Health
Scientists find mammal regeneration may be dormant, not lost
Researchers are challenging a basic assumption in medicine: that mammals heal by scarring because the machinery for regeneration is gone. In mice, they used a sequential growth-factor treatment to push injured tissue away from fibrosis and toward rebuilding bone, joint, tendon and cartilage, raising the possibility that regeneration in mammals may be dormant rather than absent.
The study, published in Nature Communications, tested a two-step approach that first let the wound close, then applied fibroblast growth factor 2, or FGF2, to stimulate a blastema-like structure. Several days later, the team added bone morphogenetic protein 2, or BMP2, to push those cells to form new structures. The result was not a perfect replacement for the lost digit, but it did produce regenerated phalangeal and sesamoid bones, tendon and ligament tissue, synovial joint structures and articular cartilage. The work replaced wound fibrosis after amputation with regeneration of amputated structural elements.

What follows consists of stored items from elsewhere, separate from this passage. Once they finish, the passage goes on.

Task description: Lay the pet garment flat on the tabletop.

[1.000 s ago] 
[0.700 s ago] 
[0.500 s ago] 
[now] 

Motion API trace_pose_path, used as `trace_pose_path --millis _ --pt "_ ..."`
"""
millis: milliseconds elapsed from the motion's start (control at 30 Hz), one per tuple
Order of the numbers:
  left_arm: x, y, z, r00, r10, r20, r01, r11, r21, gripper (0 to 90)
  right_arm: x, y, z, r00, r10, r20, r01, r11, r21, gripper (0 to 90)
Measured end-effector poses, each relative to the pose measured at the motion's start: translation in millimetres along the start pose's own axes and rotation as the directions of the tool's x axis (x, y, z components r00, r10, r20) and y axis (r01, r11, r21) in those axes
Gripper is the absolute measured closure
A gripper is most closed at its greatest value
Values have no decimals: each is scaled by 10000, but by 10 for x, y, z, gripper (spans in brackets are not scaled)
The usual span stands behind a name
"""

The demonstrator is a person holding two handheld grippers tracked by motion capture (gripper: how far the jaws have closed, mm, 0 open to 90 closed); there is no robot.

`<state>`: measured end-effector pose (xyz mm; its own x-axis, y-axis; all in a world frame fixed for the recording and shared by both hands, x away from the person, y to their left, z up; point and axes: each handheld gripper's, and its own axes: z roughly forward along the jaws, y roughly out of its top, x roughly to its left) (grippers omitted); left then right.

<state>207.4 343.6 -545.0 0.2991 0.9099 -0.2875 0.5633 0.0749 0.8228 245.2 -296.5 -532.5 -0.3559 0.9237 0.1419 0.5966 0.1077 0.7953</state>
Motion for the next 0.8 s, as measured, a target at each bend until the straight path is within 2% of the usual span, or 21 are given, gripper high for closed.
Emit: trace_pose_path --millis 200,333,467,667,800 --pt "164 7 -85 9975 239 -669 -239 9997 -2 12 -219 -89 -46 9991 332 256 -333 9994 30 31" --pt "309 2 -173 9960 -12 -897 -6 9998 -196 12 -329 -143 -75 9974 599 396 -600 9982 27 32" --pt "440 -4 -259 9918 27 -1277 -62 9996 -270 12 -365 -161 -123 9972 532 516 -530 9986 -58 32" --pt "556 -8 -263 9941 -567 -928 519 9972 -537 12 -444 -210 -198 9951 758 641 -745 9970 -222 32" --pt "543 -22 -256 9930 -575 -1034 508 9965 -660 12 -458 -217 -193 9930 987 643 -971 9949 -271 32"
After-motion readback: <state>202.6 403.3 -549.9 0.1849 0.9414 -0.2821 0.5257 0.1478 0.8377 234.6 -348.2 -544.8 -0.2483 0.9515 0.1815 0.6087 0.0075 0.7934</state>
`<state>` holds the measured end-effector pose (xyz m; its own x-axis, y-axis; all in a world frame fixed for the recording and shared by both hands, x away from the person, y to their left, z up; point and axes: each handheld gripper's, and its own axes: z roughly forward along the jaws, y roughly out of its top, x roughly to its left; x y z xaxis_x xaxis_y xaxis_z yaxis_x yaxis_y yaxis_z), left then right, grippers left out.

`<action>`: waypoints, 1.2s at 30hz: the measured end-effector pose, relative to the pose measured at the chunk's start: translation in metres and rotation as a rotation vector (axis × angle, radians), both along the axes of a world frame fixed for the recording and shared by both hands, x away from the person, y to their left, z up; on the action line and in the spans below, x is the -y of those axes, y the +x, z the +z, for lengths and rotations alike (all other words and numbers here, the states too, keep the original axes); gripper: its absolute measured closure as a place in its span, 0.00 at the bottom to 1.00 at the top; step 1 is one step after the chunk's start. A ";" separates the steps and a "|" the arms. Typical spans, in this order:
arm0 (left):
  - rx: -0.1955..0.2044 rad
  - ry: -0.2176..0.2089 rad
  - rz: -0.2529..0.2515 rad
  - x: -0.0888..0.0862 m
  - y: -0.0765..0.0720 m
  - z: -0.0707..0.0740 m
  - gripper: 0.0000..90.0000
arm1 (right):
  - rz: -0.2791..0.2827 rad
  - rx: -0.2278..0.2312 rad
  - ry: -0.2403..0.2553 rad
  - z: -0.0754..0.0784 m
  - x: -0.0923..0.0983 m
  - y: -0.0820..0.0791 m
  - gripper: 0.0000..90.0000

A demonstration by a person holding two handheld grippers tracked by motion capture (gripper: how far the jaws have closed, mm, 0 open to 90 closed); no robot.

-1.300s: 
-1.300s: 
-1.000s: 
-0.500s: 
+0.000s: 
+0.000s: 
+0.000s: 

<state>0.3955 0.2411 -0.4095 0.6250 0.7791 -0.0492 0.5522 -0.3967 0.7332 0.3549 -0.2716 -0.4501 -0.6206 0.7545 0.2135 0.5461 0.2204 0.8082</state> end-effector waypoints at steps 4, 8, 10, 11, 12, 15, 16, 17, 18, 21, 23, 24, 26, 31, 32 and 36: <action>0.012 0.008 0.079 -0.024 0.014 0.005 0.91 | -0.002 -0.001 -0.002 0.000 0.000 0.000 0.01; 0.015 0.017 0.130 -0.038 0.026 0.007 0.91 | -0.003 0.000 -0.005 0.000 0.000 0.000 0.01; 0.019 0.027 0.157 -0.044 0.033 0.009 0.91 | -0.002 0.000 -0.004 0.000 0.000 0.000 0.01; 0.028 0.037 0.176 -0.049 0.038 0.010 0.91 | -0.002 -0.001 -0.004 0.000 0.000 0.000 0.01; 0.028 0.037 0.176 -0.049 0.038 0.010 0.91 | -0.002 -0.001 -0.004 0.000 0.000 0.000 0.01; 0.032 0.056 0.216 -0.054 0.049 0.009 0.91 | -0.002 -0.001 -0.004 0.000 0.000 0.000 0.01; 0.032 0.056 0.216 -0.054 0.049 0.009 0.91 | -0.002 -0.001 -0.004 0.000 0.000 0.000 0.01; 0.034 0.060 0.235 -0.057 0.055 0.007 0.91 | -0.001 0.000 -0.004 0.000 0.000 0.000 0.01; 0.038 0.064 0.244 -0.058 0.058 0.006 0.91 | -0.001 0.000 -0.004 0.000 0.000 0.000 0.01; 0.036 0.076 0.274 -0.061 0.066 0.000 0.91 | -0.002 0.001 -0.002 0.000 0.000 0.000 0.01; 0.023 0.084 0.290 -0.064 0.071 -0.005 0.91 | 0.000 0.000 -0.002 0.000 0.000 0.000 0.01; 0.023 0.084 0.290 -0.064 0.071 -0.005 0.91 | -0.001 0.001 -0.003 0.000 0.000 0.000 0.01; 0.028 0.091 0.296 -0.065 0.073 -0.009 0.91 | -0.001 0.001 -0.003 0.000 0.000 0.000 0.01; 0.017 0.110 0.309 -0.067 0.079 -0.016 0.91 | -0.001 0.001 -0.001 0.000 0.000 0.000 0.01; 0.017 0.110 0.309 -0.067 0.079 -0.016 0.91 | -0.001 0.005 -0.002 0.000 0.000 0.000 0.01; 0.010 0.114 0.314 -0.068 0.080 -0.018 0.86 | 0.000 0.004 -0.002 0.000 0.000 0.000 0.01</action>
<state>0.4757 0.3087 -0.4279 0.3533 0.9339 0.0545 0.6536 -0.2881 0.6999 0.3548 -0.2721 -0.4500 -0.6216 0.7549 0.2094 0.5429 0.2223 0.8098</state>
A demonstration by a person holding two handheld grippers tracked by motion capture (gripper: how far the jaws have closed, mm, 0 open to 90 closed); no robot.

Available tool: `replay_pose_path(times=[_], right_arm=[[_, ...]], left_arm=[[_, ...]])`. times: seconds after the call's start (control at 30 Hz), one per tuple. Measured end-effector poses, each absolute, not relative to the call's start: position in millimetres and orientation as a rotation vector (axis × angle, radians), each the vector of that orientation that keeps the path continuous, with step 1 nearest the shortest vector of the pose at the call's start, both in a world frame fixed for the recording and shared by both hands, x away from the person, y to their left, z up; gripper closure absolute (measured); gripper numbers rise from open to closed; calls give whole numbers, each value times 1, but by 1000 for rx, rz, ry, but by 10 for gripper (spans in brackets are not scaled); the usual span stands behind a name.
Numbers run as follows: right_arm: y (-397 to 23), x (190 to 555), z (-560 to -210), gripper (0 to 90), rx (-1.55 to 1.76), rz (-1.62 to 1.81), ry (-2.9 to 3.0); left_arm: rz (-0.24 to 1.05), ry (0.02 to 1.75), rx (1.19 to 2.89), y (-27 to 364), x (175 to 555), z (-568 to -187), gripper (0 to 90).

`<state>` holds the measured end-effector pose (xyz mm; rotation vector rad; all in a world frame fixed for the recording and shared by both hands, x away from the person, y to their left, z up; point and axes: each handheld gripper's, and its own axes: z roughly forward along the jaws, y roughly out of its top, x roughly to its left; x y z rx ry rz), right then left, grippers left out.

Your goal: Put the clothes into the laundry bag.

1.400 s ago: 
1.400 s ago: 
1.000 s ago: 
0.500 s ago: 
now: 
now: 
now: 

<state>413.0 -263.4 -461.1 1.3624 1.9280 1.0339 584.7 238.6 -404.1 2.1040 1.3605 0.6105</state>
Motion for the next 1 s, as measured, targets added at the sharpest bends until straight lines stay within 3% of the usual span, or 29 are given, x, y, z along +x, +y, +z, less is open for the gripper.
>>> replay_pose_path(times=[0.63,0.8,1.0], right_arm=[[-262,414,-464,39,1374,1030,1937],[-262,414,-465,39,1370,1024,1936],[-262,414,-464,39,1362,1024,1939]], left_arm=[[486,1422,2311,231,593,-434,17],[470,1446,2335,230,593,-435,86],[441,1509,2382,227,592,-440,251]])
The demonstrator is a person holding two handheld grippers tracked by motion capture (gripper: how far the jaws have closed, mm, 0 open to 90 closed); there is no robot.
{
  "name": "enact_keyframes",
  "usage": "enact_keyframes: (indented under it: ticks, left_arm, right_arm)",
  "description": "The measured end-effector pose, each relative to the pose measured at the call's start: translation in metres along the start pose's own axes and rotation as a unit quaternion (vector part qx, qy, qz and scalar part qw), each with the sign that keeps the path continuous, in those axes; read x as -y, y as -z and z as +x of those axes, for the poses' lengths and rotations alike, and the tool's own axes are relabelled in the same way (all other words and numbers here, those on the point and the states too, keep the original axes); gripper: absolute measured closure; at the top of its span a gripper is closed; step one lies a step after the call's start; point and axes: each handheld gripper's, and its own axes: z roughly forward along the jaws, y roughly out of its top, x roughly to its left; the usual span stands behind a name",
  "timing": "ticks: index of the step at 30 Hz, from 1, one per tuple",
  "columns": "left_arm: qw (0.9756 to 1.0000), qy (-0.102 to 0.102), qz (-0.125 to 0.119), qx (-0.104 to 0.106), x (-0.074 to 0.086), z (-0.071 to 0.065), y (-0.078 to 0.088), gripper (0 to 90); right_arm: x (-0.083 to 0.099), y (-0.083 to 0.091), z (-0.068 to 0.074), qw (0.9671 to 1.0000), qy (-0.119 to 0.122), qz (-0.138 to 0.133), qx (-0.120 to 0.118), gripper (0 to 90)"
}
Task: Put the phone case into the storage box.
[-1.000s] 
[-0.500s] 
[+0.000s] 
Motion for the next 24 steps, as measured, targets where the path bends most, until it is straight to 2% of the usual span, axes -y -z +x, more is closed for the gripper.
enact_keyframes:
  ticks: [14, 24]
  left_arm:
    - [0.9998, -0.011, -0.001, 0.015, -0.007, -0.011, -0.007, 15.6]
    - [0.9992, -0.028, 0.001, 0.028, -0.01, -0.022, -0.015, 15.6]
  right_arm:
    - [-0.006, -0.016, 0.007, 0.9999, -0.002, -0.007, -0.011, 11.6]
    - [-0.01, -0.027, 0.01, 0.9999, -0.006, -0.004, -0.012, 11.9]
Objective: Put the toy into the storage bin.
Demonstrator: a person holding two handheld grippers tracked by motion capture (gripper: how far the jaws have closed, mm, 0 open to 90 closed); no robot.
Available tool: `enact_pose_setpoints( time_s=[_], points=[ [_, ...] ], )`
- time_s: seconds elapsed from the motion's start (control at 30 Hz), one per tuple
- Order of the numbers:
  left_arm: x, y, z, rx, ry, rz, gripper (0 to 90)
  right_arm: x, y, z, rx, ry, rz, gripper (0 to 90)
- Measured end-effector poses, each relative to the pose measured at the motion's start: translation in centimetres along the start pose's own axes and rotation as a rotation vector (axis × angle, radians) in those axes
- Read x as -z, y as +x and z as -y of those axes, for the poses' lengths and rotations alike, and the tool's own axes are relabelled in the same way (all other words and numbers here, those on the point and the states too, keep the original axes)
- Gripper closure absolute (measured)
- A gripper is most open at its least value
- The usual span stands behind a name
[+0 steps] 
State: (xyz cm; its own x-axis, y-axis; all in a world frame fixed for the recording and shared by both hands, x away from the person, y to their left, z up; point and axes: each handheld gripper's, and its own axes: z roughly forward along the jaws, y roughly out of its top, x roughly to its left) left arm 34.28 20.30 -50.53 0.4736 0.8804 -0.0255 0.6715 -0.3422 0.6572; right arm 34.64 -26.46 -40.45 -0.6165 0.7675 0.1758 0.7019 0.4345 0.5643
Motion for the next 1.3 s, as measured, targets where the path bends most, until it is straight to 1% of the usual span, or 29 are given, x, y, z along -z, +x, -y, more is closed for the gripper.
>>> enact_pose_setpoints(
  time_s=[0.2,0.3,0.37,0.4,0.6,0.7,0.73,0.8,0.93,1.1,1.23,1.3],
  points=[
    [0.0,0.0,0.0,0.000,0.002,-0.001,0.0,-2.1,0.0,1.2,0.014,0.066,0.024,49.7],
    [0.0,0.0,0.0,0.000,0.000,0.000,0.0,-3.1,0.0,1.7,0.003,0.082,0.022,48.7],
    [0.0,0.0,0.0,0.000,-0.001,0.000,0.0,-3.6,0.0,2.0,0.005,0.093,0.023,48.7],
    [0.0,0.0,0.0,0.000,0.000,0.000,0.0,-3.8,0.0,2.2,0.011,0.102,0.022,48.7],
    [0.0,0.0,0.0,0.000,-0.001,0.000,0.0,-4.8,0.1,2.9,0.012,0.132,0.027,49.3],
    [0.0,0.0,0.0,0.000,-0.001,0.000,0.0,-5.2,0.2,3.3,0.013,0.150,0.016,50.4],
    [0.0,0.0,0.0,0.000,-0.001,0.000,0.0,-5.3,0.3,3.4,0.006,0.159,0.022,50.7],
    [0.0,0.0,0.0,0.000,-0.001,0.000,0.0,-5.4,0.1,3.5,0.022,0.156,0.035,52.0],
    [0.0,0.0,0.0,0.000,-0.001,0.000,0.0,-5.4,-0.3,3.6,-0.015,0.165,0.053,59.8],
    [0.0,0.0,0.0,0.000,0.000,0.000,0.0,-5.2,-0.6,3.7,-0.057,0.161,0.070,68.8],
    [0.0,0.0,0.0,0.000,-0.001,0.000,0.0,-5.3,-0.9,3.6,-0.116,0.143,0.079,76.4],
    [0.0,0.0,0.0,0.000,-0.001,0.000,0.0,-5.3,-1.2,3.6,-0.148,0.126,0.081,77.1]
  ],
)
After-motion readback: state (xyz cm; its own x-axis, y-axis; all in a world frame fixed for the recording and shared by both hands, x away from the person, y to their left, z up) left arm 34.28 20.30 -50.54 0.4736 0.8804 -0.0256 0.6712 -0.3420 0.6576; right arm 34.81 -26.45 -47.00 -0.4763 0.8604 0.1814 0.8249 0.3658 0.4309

That distinction matters. Texas A&M researchers described the outcome as imperfect, but said the approach could more immediately reduce scarring and improve tissue repair after amputations. If the mechanism continues to hold up, the same logic could shape future treatments for traumatic injury, congenital defects and degenerative disease, where current care often focuses on closing wounds rather than rebuilding what was lost. The deeper implication is that the body may already contain much of the repair program, with healing steered by the right signal instead of bypassed by a wholly new one.

Ken Muneoka, a professor in the Texas A&M College of Veterinary Medicine and Biomedical Sciences and the Department of Veterinary Physiology & Pharmacology, has framed the work around a question that has lasted since Aristotle: why some animals regenerate while humans do not. Salamanders remain the classic example of a regenerative species, capable of regrowing entire limbs, while mammals usually seal injuries with scar tissue. In that sense, the mouse study sits between ordinary wound repair and true limb regeneration. It does not make mice salamanders, but it suggests that some of the instructions for renewal may still be present in mammalian biology.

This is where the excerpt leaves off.